A: Because they're so damn rewarding for the secret earnings of his base, the CEO class, of which his vice president is a premier member (
WSJ):
Amid the drive to tie executive pay more closely to company results, a little-known and poorly disclosed practice is allowing many executives to receive hundreds of thousands of dollars a year in dividends on performance stock -- shares that they may never earn.

The money involved isn't huge by the standards of overall executive pay, but it can add up. General Electric Co. Chief Executive Officer Jeffrey Immelt, who gets a growing share of his compensation through what GE calls "performance share units," received more than $1 million last year in dividends on unearned restricted and performance shares.

Gary Neale, chairman and former CEO of NiSource Inc., a Merrillville, Ind., utility-holding company, is in line to receive more than $827,000 in dividends this year on performance shares he hasn't yet earned.

Performance, or "phantom," shares are a form of restricted stock paid to an executive only if the company meets certain performance targets. Dozens of other CEOs are paid dividends on unvested restricted stock, which typically requires the recipient only to wait several years before actually receiving the shares, regardless of performance.

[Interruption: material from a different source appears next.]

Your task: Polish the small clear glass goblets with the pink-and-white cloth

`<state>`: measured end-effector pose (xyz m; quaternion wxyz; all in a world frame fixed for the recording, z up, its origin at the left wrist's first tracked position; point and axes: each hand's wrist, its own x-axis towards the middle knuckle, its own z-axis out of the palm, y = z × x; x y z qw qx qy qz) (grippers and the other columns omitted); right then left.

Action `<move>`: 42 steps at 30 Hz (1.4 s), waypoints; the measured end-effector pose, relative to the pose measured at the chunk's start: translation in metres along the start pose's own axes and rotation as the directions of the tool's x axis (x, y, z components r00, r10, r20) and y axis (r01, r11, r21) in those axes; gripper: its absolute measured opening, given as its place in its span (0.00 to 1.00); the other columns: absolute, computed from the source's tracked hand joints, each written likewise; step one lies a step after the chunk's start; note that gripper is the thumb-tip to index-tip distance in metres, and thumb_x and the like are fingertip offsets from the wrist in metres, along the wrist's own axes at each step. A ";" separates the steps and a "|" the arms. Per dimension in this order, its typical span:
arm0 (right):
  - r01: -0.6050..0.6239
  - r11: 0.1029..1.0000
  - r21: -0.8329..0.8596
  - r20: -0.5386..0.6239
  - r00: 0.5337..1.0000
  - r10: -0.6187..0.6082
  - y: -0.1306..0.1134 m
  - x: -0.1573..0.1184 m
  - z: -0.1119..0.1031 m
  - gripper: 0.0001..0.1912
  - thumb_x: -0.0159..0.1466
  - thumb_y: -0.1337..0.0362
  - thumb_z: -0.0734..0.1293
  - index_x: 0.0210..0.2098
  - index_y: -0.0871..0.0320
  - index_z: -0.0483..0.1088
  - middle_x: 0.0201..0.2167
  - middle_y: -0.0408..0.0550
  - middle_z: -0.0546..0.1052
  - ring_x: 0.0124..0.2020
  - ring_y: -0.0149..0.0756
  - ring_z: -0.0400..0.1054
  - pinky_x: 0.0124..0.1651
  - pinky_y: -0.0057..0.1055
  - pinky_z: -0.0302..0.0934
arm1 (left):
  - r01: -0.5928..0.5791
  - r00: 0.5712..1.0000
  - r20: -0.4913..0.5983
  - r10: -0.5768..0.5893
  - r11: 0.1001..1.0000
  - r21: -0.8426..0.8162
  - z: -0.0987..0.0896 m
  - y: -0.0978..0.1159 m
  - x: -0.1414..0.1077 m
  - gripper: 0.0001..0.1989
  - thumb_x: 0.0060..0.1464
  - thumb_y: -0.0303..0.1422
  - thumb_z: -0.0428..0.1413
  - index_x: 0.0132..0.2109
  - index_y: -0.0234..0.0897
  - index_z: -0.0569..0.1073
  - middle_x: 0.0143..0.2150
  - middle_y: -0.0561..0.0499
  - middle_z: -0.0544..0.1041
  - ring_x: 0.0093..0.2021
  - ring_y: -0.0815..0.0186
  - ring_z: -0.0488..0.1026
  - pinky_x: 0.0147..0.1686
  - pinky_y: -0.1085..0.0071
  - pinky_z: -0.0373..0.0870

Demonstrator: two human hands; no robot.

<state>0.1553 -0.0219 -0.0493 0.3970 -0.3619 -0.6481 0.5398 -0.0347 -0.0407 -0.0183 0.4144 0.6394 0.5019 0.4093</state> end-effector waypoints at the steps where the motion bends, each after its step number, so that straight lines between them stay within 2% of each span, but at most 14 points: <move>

Bank of America Corp. CEO Kenneth Lewis is in line to receive $2.89 million in dividends on restricted stock this year. Altria Group Inc. CEO Louis Camilleri received more than $2 million in dividends on restricted stock last year, even though he won't earn some of the shares until 2011.

All told, among the 50 large-company CEOs who received the largest dollar grants of restricted stock over the past three years and whose companies pay dividends, 37 are paid dividends in cash before the shares vest, according to an analysis for The Wall Street Journal by Equilar Inc., a San Mateo, Calif., compensation-research firm.
According to the article: "It's more stealth compensation," said Paul Hodgson, a senior research associate at the Corporate Library, which monitors corporate governance.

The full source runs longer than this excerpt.